Be’, non avrei fatto questo nome magari qualche anno fa. Adesso però posso dire, se è un figurativo, un pittore: Pollock. E se fosse un musicista…  Io ascolto molto jazz, perché sono stato anche definito… Uno dei complimenti più belli lavorando spesso con i musicisti è stato, perché mi sarebbe piaciuto imparare a suonare, “sei un vero jazzista”. Mi piace molto questa cosa, per cui ti direi dei nomi, ma non sono un intenditore.  Mi piace Thelonious Monk perché smonta i pezzi, gli standard e a me piace smontare.

Ieri abbiamo visto insieme Acqua e anice. Per me era un film malinconico, tu l’hai definito un film agrodolce. Il tuo personaggio, Gimmi, è l’amico della protagonista, incarnata da Stefania Sandrelli.  Che colore daresti al film e che colore al tuo personaggio?
Non lo so… Un blu…

Un blu a che cosa, al film o al personaggio?
Anche al personaggio. Perché io non credo molto, come si è detto prima, a questo processo mentale che porta al personaggio. Credo che, vivendo poi oggi in una società dello spettacolo dove tutti tendono a essere personaggi, recitare un ruolo… Io preferisco calarmi in una situazione, lasciare che la situazione si trasformi. Quindi ti devi intonare a quel colore. Cosa sta vicino al blu? Ognuno decida quello che gli sta meglio, vicino al blu.  

A proposito di persona, personaggio, maschera. Alcuni affermano che l’attore sia più vicino alla consapevolezza di sé stesso, perché entra ed esce da innumerevoli personaggi, e prima o poi  tende ad accorgersi che anche lui nella vita quotidiana è una maschera, un personaggio. Ha più possibilità di autoconsapevolezza. Come la vedi?
Io la vedo che tutte le teorie sull’arte recitativa sono saltate nel momento in cui, ultimamente, ha preso veramente piede la società dello spettacolo. Quindi l’attore si ritrova in mezzo a gente che recita meglio di lui, e che è dentro ai personaggi molto meglio di lui. Quindi, come io cerco di dire in questo spettacolo, deve trovare un’altra dimensione per reggere questo mondo parallelo, che sia declinata in pellicola o in video o sul palcoscenico dal vivo.

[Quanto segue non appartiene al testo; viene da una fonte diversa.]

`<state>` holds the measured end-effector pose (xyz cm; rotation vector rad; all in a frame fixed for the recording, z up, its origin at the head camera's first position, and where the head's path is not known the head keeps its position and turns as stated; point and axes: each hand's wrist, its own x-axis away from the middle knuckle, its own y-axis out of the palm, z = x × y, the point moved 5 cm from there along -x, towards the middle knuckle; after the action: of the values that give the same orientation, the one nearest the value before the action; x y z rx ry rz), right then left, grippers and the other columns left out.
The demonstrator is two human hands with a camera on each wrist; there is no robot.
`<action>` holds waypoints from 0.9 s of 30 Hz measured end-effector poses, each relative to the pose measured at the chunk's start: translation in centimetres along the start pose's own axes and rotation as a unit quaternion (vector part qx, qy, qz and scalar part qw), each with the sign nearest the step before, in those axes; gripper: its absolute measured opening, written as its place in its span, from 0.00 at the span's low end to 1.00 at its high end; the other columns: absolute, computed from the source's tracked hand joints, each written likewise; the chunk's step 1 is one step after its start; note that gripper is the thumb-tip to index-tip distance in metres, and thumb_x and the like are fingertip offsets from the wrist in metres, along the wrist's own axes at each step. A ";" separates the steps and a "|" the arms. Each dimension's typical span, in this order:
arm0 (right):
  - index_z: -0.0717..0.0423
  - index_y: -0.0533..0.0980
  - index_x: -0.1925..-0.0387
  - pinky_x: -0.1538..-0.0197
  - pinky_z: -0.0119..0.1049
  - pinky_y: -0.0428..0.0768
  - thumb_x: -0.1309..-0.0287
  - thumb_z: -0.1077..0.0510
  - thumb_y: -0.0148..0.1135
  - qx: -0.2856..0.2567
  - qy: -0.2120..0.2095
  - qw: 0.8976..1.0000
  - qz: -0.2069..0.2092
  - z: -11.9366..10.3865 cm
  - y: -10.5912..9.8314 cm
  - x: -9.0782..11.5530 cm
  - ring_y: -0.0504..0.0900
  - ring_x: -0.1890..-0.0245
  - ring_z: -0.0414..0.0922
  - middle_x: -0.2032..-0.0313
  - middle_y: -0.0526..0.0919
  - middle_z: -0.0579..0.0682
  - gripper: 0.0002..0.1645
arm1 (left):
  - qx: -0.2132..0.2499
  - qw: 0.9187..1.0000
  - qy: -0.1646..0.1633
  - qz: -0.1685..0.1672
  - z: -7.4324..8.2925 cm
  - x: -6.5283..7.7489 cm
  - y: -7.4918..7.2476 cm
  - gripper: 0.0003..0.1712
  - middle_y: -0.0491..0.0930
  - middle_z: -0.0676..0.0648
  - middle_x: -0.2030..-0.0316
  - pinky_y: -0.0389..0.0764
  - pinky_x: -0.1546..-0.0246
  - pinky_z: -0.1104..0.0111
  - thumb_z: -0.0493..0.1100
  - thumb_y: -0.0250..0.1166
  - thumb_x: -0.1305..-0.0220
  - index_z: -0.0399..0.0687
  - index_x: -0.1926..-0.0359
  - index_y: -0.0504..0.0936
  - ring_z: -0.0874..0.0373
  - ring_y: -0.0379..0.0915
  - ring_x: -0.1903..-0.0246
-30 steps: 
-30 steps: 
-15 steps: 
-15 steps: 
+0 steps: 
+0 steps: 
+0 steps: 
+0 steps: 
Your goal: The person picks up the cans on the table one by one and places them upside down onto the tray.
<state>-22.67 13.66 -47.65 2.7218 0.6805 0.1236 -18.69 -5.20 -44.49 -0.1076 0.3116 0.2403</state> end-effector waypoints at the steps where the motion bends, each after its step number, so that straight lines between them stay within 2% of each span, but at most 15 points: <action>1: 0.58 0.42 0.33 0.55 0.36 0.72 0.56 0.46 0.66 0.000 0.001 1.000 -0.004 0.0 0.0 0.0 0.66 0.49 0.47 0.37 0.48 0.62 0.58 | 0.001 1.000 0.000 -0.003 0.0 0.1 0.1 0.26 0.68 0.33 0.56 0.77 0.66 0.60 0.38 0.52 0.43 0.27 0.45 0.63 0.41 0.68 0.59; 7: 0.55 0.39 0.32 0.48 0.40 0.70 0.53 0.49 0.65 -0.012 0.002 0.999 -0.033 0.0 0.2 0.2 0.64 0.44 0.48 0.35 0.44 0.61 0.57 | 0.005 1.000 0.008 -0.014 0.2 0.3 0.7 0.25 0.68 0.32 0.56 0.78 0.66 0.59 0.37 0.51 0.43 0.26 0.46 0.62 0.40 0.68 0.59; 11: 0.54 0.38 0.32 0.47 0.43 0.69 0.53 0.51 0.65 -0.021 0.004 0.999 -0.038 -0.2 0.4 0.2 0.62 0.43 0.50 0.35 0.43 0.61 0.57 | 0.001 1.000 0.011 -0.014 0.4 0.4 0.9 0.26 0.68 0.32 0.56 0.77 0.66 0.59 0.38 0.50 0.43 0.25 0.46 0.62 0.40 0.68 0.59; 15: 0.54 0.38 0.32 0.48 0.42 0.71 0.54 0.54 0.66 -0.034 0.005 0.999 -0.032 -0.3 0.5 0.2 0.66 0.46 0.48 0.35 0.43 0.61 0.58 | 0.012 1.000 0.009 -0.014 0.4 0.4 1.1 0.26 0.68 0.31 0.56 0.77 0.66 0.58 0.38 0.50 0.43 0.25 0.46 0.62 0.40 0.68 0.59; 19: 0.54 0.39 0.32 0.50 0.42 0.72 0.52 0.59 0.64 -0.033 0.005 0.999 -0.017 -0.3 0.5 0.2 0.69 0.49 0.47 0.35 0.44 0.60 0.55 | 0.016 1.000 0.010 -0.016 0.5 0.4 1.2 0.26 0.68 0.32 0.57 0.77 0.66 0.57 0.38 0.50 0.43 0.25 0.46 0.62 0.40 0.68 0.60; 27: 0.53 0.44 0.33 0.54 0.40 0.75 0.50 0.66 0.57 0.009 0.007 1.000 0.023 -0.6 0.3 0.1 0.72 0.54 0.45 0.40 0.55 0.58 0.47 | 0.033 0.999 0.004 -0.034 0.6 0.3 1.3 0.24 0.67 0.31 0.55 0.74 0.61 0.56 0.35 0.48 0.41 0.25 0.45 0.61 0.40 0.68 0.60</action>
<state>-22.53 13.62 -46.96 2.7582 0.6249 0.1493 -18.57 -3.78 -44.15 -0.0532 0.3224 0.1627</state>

Ma reggere sé stesso, la propria maschera?
Be’!  Noi facciamo un lavoro privilegiato, eh, noi giochiamo! Io la prima volta che l’ho capito sul palco che poteva… che potevo funzionare, il primo pensiero che ho avuto scendendo dal palcoscenico è stato: “Forse ho trovato il modo di non lavorare”. Noi siamo dei privilegiati e abbiamo quindi la responsabilità di portare riflessione, conforto, allegria alla gente.

Ma per te stesso, la maschera quotidiana o una delle tante maschere quotidiane?
Ah, se tu vedi lo spettacolo di stasera noi come siamo in camerino saliamo sul palco. Non c’è nessuna differenza, proprio per il discorso che ti facevo. Recitano tutti meglio di noi, noi non recitiamo più. Facciamo delle azioni che magari non faremo nella vita, ma azioni. Poi starà ad altri definirle.